▸ What is needed
Nothing should be left out: output all of the entries exactly.

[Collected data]
------------------------------------
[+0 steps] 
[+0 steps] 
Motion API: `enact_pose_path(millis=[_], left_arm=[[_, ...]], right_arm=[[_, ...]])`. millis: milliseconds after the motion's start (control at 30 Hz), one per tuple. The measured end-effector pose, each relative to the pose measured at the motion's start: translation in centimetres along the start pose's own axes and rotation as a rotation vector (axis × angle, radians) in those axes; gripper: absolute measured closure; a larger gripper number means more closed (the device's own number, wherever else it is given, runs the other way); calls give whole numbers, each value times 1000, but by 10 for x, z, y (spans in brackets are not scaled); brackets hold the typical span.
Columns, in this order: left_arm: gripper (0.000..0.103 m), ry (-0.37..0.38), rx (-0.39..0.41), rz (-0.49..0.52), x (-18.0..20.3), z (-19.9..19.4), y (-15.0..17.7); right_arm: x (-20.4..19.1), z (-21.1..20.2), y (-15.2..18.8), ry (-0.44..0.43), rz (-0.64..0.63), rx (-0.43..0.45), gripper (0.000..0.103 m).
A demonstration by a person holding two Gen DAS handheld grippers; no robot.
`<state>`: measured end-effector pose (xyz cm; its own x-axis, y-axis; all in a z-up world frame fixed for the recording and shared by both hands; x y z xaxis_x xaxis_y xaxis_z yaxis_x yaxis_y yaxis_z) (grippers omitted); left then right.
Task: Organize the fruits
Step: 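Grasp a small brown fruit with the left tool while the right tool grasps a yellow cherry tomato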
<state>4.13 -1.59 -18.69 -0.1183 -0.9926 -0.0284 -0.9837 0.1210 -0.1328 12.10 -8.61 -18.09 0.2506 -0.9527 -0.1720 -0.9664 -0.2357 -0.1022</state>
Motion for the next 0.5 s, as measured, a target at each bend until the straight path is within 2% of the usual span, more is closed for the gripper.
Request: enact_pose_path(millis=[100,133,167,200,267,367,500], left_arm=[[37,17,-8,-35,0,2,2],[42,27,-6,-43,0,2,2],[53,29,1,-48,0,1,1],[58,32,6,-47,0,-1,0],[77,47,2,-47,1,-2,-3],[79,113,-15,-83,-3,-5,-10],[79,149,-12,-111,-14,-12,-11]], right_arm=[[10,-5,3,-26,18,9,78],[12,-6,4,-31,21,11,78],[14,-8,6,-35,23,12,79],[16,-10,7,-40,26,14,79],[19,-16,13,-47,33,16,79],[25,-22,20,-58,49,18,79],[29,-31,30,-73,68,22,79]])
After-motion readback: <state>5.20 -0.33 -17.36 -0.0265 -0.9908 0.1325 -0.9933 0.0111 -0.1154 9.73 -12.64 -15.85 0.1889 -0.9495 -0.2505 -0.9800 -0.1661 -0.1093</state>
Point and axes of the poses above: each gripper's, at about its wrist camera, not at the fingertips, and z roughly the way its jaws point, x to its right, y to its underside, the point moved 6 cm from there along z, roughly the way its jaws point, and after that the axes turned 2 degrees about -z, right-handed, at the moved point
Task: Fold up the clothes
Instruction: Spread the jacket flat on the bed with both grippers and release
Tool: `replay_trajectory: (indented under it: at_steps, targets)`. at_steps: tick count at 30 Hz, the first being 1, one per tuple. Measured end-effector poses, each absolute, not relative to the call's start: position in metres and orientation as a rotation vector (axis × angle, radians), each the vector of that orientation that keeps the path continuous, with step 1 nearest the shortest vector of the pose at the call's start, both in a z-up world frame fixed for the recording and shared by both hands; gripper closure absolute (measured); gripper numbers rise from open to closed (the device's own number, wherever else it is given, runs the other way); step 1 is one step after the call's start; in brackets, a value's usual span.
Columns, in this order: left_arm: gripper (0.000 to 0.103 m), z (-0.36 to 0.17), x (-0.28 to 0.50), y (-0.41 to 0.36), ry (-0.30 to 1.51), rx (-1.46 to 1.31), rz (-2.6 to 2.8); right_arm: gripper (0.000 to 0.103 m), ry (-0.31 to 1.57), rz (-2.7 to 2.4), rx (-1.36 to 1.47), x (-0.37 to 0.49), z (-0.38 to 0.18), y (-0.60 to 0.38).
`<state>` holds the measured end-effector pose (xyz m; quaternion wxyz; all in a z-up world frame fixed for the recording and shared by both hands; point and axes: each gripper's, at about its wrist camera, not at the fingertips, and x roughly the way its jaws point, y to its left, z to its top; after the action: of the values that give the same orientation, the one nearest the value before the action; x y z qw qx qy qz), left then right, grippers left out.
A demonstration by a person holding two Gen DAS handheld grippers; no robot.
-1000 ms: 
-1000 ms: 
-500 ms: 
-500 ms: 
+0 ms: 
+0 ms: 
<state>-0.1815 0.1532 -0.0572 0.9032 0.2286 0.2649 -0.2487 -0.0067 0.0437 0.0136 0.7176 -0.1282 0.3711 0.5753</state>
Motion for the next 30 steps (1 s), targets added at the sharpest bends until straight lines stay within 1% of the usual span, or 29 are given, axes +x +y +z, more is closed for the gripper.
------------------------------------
▸ Worked solution
[+0 steps] 
[+0 steps] 
Motion API: `enact_pose_path(millis=[_], left_arm=[[_, ...]], right_arm=[[_, ...]])`. millis: milliseconds after the motion's start (control at 30 Hz), one per tuple. The measured end-effector pose, each relative to the pose measured at the motion's start: translation in centimetres along the start pose's own axes and rotation as a rotation vector (axis × angle, radians) in those axes; gripper: absolute measured closure; a larger gripper number means more closed (the device's own number, wherever else it is given, runs the other way); calls give whole numbers, each value times 1000, but by 10 for x, z, y (spans in brackets are not scaled); brackets hold the typical span.
Columns, in this order: left_arm: gripper (0.000..0.103 m), ry (-0.37..0.38), rx (-0.39..0.41), rz (-0.49..0.52), x (-18.0..20.3), z (-19.9..19.4), y (-15.0..17.7); right_arm: x (-20.4..19.1), z (-21.1..20.2), y (-15.2..18.8), ry (-0.44..0.43), rz (-0.64..0.63), rx (-0.43..0.45), gripper (0.000..0.103 m).
A demonstration by a person holding two Gen DAS handheld grippers; no robot.
`<state>`: measured end-effector pose (xyz cm; its own x-axis, y-axis; all in a z-up world frame fixed for the recording and shared by both hands; x y z xaxis_x xaxis_y xaxis_z yaxis_x yaxis_y yaxis_z) (grippers omitted); left then right.
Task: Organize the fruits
Step: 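Grasp a small brown fruit with the left tool while the right tool grasps a yellow cherry tomato
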<state>4.13 -1.59 -18.69 -0.1183 -0.9926 -0.0284 -0.9837 0.1210 -0.1328 12.10 -8.61 -18.09 0.2506 -0.9527 -0.1720 -0.9664 -0.2357 -0.1022</state>
Motion for the next 0.5 s, as measured, a target at each bend until the straight path is within 2% of the usual span, more is closed for the gripper.
Request: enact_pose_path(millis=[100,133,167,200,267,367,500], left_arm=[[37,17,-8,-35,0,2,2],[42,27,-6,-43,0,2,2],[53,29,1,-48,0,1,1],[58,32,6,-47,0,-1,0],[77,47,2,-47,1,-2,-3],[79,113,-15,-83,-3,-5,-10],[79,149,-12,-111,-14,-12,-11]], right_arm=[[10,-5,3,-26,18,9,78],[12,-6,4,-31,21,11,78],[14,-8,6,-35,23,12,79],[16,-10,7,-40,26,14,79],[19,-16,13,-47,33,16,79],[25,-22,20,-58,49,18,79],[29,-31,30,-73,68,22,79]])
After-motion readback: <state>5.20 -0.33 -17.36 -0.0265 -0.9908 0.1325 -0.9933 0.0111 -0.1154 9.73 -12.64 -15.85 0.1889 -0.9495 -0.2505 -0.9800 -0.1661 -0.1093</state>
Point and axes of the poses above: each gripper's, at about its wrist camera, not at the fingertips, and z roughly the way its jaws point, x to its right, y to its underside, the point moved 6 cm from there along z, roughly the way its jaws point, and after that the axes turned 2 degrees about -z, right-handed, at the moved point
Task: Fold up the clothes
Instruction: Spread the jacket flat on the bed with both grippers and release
Tool: `replay_trajectory: (indented under it: at_steps, targets)`. at_steps: tick count at 30 Hz, the first being 1, one per tuple. Measured end-effector poses, each absolute, not relative to the call's start: position in metres and orientation as a rotation vector (axis × angle, radians), each the vector of that orientation that keeps the path continuous, with step 1 nearest the shortest vector of the pose at the call's start, both in a z-up world frame fixed for the recording and shared by both hands; gripper closure absolute (measured); gripper numbers rise from open to closed (the device's own number, wherever else it is given, runs the other way); step 1 is one step after the call's start; in brackets, a value's usual span.
Columns, in this order: left_arm: gripper (0.000 to 0.103 m), z (-0.36 to 0.17), x (-0.28 to 0.50), y (-0.41 to 0.36), ry (-0.30 to 1.51), rx (-1.46 to 1.31), rz (-2.6 to 2.8); right_arm: gripper (0.000 to 0.103 m), ry (-0.31 to 1.57), rz (-2.7 to 2.4), rx (-1.36 to 1.47), x (-0.37 to 0.49), z (-0.38 to 0.18), y (-0.60 to 0.38).
`<state>` holds the measured end-effector pose (xyz m; quaternion wxyz; all in a z-up world frame fixed for the recording and shared by both hands; point and axes: each gripper's, at about its wrist camera, not at the fingertips, and x roughly the way its jaws point, y to its left, z to its top; after the action: of the values that give the same orientation, the one nearest the value before the action; x y z qw qx qy qz), left then right, grippers left out.
A demonstration by a person holding two Gen DAS handheld grippers; no robot.
-1000 ms: 
-1000 ms: 
-500 ms: 
-500 ms: 
+0 ms: 
+0 ms: 
<state>-0.1815 0.1532 -0.0572 0.9032 0.2286 0.2649 -0.2487 -0.0067 0.0437 0.0136 0.7176 -0.1282 0.3711 0.5753</state>
Motion for the next 30 steps (1 s), targets added at the sharpest bends until straight lines stay within 1% of the usual span, or 29 are given, axes +x +y +z, more is closed for the gripper.

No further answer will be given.